LARYNGEAL-PAPILLOMATOSIS

Laryngeal Papillomatosis is a viral infection of larynx caused by Human Papilloma Virus (HPV) types 6 and 11. Viruses usually infect vocal cords only. Macroscopically, there are widespread polypoid lesions (papillomata) upon which there are finger-like projections. The lesions resemble the warts seen on skin, because they are caused by the same virus. HPV is the most common infection among people in the world.

It has two clinical forms, called juvenile and adult forms. Juvenile form is seen in babies and children; it develops when the baby aspirates the virus while passing through birth canal of his mother during normal vaginal delivery. Papillomatosis causes cauliflower-like benign masses on vocal cords; they disturb phonation to cause hoarseness and they may enlarge enough to cause airway obstruction. Papillomata involve the larynx extensively and recur frequently when excised. Because papillomata cause hoarseness or airway obstruction, the child needs to be operated every several months or even weeks. Due to the multiple laryngeal surgeries these children develop permanent hoarseness due to scars on their vocal folds or web between vocal cords. At puberty papillomata tend to regress spontaneously. The reason for this regression is unknown; however, it may be related to immune maturation at puberty. However, some children continue to harbor this laryngeal infection throughout their life.

Laryngeal papillomatosis in a two-month-old baby

Adult form develops due to aspiration of virus to larynx during oral sex. Papillomata are more localized and less extensive than juvenile form. After excision, recurrence is less frequent than juvenile form; however, recurrence after surgery is always expected. Long periods of remission may be followed by repeated recurrences. However, there is no chance for spontaneous resolution; therefore, these adults continue to live with the virus in their vocal cords and harbor this laryngeal infection throughout their life.

Laryngeal papilloma in adult

Papillomata cause hoarseness; and when extensive, they may lead to dyspnea. It is reported that adult form may convert to laryngeal cancer; however, within our 56 year clinical experience we did not observe any patient developing laryngeal cancer after having laryngeal papillomatosis.

Diagnosis of laryngeal papillomatosis is performed by laryngeal examination using flexible and rigid scope and visualizing warty, exophytic, cauliflower-like masses on vocal cords; masses have finger-like projections on them. However, clinical diagnosis must be confirmed with histopathologic examination of biopsy material.

There is no curative treatment of laryngeal papillomatosis. For palliation, to correct voice and to solve dyspnea, papillomata are excised using cold instruments or CO2 laser under microlaryngoscopy. In USA and Europe, office KTP laser procedures are performed to evaporate papillomata through nose under topical anesthesia. After repeated surgeries for papilloma, the patient may develop acquired web, vocal fold scar and laryngeal stenosis due to scar tissue formation within larynx. These complications will result in permanent hoarseness and airway obstruction.

For treatment of laryngeal papilloma, podophyllin, estrogen, Mg, Zn, Ca, corticosteroids, 5-fluorouracil, antibiotics, vaccines, levamisole, transfer factor, alpha-interferon and cidofovir have been used with variable success in medical history.

In 80’s and 90’s interferon was very popular; however, treatment with interferon was very expensive, had many side effects and had to be continued for a very long time; when it was discontinued there was recurrence of papilloma. In the long run its cure rate was around 40 %, which is not superior to placebo.

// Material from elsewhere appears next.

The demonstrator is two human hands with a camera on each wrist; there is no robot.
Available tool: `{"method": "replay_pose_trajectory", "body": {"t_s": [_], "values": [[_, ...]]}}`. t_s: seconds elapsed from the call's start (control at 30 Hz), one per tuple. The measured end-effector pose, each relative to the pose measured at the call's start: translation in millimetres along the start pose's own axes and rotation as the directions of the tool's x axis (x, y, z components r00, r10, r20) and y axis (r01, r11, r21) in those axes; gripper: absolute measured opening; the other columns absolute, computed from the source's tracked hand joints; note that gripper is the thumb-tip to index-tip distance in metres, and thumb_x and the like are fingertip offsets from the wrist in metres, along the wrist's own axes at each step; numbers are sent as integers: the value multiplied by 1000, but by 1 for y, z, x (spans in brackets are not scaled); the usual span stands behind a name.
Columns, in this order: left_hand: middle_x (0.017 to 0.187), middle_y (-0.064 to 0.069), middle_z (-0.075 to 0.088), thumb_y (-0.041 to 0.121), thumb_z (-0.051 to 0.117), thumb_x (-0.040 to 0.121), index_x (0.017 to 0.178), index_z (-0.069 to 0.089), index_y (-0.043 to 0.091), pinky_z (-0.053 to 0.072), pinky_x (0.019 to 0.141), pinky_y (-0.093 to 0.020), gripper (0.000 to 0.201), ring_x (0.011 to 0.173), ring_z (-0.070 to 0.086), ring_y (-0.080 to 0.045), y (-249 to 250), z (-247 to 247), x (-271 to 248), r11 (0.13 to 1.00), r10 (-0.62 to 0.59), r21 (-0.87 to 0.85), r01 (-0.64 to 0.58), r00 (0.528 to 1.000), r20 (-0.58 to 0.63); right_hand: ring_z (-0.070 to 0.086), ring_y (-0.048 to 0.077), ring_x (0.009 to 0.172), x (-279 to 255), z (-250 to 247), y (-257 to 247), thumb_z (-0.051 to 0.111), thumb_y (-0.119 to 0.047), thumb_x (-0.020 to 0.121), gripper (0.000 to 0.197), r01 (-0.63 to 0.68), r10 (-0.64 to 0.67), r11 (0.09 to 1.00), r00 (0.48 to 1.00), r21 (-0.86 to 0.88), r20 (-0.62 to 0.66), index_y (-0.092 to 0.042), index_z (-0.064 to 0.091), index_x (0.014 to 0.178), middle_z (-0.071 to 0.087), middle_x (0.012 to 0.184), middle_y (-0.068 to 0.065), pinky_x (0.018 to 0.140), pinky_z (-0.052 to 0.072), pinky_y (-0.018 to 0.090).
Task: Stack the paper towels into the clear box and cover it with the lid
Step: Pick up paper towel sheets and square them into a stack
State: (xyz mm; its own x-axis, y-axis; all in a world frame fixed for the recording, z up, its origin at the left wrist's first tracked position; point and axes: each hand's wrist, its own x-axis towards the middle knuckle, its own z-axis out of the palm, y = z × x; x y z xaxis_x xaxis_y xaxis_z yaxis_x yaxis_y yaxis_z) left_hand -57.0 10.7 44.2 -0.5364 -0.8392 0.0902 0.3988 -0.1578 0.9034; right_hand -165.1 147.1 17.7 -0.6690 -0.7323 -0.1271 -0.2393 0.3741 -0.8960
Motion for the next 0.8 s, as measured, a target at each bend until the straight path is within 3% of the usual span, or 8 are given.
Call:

In 2000’s intralesional injection of cidofovir using microlaryngoscopy under general anesthesia became very popular; this surgery was repeated every month; however, there are studies indicating both that it is successful and it is not. An experimental study showed that it caused cancer in laboratory animals; afterwards its use diminished; some clinical experiences are still reported about it.

Today’s available HPV vaccine may significantly decrease the incidence of laryngeal papillomatosis in the long run by increasing immunity in young girls and boys; however, this vaccine is not effective in already established disease. However, there are reports about the new coming HPV vaccine’s possible ability to cure already established disease. This new vaccine will lead to production of antibodies against intracellular antigens of the virus; thus it affords the possibility of cure of already established disease by destruction of cells infected with virus.

In tracheal, bronchial and pulmonary involvement systemic bevacizumab may be helpful.

Actually, surgery does not cure a viral infection. However, because there is no other medical solution for laryngeal papillomatosis, surgery is performed to correct voice and to solve airway obstruction.

Indole-3-carbinol, photodynamic therapy, cis-retinoic acid, acyclovir and ribavirin were other adjuvant treatments tried in the past without success.